What to Do When a Lower Court Disregards the Appellate Court’s Mandate on Remand

Imagine this: You litigate a case for years. Your opponent wins summary judgment. You appeal. The appellate court agrees that the summary judgment was erroneous and remands for trial. On remand, your opponent argues that the appellate court actually affirmed the dismissal of one the claims that was clearly remanded for trial. The lower court accepts that argument. What do you do?

You are facing the injustice of being denied the victory you just won in the appellate court. You know you can return to the appellate court again—someday—as of right. But if that return trip does not happen until after trial, you will waste substantial time and resources on the erroneously-limited trial.

Fortunately, appellate courts take this issue very seriously and will entertain interlocutory appeals to ensure that lower courts obey their commands. When an appellate court remands a case to a lower court, it issues a “mandate”—an order directing the lower court to take some specified action. Case law is clear that the mandate must be followed to the letter. In New Jersey, for example, the leading case on this issue, Flanigan v. McFeely, was authored by then-state Supreme Court Justice William J. Brennan less than a year before his elevation to the U.S. Supreme Court. Justice Brennan explained that “the trial court is under a peremptory duty to obey in the particular case the mandate of the appellate court precisely as it is written.” He further explained that “[r]elief from its [i.e., the mandate’s] directions, even though manifestly erroneous, can be had only in the appellate court whose judgment it is.”
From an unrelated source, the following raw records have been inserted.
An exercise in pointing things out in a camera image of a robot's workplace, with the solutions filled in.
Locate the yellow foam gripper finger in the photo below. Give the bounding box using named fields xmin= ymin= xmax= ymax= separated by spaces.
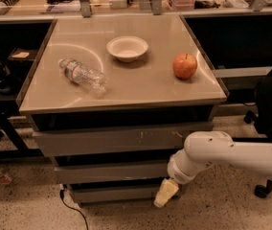
xmin=154 ymin=179 xmax=179 ymax=208

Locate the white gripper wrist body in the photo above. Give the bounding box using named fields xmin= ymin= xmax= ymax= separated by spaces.
xmin=167 ymin=153 xmax=195 ymax=185

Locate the grey drawer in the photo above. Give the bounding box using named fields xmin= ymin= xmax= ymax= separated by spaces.
xmin=68 ymin=179 xmax=162 ymax=204
xmin=33 ymin=122 xmax=214 ymax=157
xmin=55 ymin=159 xmax=169 ymax=184

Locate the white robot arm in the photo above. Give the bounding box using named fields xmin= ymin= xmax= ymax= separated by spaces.
xmin=154 ymin=131 xmax=272 ymax=208

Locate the grey bottom drawer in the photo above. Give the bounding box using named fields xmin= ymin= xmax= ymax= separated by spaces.
xmin=68 ymin=179 xmax=162 ymax=204

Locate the grey top drawer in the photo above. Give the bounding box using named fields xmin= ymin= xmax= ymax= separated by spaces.
xmin=33 ymin=122 xmax=214 ymax=157

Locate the grey drawer cabinet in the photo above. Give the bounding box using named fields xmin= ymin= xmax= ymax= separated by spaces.
xmin=15 ymin=13 xmax=230 ymax=207

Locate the red apple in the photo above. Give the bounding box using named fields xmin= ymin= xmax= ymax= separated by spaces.
xmin=172 ymin=53 xmax=197 ymax=80

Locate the black office chair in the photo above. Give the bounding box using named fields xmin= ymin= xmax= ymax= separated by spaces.
xmin=242 ymin=64 xmax=272 ymax=199

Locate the clear plastic water bottle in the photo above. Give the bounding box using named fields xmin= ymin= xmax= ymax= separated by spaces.
xmin=58 ymin=58 xmax=108 ymax=97

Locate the white paper bowl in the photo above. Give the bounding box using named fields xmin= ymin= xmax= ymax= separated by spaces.
xmin=106 ymin=36 xmax=148 ymax=62

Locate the small bottle on floor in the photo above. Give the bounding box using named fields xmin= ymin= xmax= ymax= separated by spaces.
xmin=0 ymin=166 xmax=12 ymax=185

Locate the black power cable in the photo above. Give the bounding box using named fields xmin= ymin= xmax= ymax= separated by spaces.
xmin=58 ymin=189 xmax=90 ymax=230

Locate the black desk frame left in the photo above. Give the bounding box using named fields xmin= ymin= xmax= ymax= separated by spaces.
xmin=0 ymin=32 xmax=44 ymax=174

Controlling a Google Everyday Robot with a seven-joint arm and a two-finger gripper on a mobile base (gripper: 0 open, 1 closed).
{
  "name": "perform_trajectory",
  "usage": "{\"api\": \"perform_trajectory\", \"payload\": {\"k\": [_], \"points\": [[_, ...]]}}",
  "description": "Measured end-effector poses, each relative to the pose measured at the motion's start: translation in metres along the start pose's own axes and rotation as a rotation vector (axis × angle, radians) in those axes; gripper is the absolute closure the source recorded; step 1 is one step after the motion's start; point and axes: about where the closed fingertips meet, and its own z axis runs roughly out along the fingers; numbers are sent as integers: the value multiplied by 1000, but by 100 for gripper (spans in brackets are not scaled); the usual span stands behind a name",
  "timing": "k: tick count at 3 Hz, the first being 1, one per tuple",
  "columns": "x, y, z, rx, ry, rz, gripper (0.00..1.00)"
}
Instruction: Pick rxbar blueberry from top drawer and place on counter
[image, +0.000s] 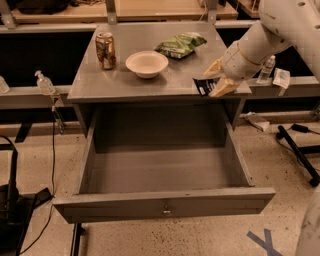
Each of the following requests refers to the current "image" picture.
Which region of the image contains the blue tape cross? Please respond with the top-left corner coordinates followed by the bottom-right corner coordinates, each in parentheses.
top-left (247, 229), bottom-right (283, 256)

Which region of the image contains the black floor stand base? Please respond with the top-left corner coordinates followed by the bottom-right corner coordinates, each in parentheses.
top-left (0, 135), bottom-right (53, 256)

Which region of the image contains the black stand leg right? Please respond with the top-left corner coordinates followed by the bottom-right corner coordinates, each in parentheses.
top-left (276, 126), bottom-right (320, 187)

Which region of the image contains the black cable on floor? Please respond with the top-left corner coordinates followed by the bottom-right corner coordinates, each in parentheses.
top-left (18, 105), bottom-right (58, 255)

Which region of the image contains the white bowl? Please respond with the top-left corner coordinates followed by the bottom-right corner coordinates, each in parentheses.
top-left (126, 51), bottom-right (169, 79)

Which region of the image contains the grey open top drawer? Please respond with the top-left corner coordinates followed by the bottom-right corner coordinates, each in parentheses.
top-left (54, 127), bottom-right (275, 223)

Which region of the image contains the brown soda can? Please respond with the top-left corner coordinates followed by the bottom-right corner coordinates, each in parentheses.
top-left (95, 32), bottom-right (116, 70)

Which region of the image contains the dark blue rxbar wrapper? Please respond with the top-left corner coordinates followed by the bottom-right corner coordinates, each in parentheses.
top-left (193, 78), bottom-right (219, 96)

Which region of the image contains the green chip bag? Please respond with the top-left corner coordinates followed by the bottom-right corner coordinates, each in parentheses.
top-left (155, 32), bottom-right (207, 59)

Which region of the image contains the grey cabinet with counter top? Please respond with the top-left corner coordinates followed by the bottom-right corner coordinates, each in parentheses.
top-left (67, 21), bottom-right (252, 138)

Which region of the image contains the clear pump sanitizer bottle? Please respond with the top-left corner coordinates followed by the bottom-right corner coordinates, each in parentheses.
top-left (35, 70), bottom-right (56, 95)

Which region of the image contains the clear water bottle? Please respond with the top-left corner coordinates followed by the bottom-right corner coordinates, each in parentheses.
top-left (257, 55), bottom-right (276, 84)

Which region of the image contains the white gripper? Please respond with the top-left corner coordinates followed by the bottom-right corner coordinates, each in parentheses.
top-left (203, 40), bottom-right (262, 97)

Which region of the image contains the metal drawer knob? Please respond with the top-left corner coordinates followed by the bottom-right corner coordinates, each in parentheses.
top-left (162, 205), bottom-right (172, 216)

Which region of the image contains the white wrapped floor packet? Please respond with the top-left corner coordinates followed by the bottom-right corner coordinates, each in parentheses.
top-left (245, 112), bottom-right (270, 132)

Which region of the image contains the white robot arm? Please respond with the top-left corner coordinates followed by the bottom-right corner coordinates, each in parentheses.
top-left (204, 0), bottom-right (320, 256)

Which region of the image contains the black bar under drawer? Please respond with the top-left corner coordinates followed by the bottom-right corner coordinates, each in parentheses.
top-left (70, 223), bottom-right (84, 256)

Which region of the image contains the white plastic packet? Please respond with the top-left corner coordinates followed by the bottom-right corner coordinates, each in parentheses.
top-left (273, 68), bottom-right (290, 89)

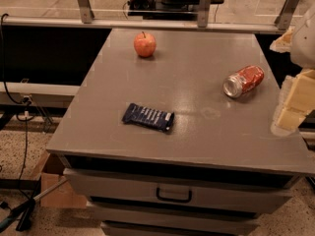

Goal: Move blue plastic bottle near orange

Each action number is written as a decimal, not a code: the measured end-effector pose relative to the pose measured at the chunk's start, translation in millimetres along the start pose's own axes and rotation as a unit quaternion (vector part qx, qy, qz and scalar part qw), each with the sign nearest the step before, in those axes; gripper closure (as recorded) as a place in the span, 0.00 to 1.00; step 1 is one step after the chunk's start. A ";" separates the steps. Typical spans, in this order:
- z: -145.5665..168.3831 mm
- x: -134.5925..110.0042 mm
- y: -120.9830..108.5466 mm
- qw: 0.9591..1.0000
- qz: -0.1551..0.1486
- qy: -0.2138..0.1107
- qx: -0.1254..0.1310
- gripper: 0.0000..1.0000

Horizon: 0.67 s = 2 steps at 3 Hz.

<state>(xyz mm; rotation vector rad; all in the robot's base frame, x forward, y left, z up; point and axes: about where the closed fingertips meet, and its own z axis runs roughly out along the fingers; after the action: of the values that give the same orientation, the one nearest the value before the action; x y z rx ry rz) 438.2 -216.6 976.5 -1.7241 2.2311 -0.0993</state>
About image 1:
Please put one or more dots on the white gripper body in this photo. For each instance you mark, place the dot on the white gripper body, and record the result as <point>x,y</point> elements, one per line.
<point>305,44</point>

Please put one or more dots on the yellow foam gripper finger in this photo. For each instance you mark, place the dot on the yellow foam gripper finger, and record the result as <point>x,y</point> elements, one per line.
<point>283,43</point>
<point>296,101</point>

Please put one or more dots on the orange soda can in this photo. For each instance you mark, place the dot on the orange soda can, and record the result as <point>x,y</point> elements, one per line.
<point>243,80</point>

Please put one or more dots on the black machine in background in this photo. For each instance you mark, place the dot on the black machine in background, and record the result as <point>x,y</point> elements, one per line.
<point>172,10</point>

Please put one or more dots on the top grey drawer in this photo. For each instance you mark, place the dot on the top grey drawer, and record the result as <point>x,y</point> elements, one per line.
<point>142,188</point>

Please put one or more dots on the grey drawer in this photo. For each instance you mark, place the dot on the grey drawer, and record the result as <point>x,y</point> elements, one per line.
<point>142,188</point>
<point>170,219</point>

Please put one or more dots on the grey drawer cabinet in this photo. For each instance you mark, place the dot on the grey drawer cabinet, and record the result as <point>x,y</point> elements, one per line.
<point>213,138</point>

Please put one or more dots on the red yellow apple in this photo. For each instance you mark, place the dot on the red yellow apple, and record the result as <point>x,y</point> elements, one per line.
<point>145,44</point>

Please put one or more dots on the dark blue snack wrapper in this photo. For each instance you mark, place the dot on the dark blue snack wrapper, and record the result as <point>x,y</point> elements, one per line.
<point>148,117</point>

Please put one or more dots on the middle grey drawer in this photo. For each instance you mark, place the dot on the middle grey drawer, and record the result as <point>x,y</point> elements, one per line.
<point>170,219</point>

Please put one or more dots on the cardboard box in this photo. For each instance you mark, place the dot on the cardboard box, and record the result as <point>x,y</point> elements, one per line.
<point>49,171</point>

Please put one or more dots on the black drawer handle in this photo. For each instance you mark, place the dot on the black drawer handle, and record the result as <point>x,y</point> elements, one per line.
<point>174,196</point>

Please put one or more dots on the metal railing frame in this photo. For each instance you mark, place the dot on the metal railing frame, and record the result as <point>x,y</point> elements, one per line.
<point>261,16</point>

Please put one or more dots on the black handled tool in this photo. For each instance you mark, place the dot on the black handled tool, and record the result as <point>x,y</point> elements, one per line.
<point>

A recent unpublished Order confirms that New Jersey appellate courts continue to take Justice Brennan’s words seriously. In 2019, in Deborah Heart and Lung Center v. Virtua Health, Inc., the appellate court reversed and remanded for trial claims by plaintiff, a charity cardiac hospital, that the defendants, a nearby competing hospital system and a number of its officials and physicians, had effected a “plan to put Deborah out of business” by bullying vulnerable cardiac patients to transfer to a more distant hospital in Pennsylvania instead of to Deborah. The appellate court held that: “Our review of the record reveals email exchanges, deposition testimony, and certifications suggesting defendants collectively worked to shutter Deborah.” It then stated its mandate, in relevant part, as follows: “Reversed and remanded as to Deborah’s claims against defendants for unfair competition and civil conspiracy limited to the identified patients.”

Despite the clarity of this language, the main defendant, Virtua Health, argued on remand that only the civil conspiracy claim had been remanded, and the dismissal of the unfair competition claim had actually been affirmed. And one of the individual defendants, Richard Miller, the former CEO of Virtua Health, argued that his dismissal had actually been affirmed in its entirety. The lower court agreed with both of these defendants and entered in limine orders excluding from trial all claims against Miller and the unfair competition claims against Virtua.

The plaintiff responded by making a motion for an interlocutory appeal. The Appellate Division granted that motion and summarily reversed the trial court, ordering that:

Appellant’s motion for leave to appeal is granted, and the orders of September 29 and December 4, 2020, are reversed summarily. In our opinion in Deborah Heart and Lung Center v. Virtua Health, Inc., et al., No. A-2307-17 (App. Div. July 16, 2019), we reversed the summary judgment granted by the trial court to defendant Richard Miller. We also reversed the dismissal of Deborah’s claims for unfair competition and civil conspiracy, limited to the identified patients, as to all defendants, including the Virtua defendants, and remanded the case for trial on those claims. As the trial court’s orders of September 29 and December 4, 2020 are inconsistent with our opinion and the terms of the remand, they are reversed and the case again remanded for trial of plaintiff’s claims of unfair competition and civil conspiracy, limited to the identified patients, as to all defendants.

In the New Jersey Appellate Division, only about 14% of motions for interlocutory appeal are granted. Most appeals (about 78%) are ultimately affirmed—usually after full briefing and arguments on the merits. The summary reversal of the lower court in Deborah v. Virtua shows that appellate courts continue to take the principle first enunciated by Justice Brennan seriously.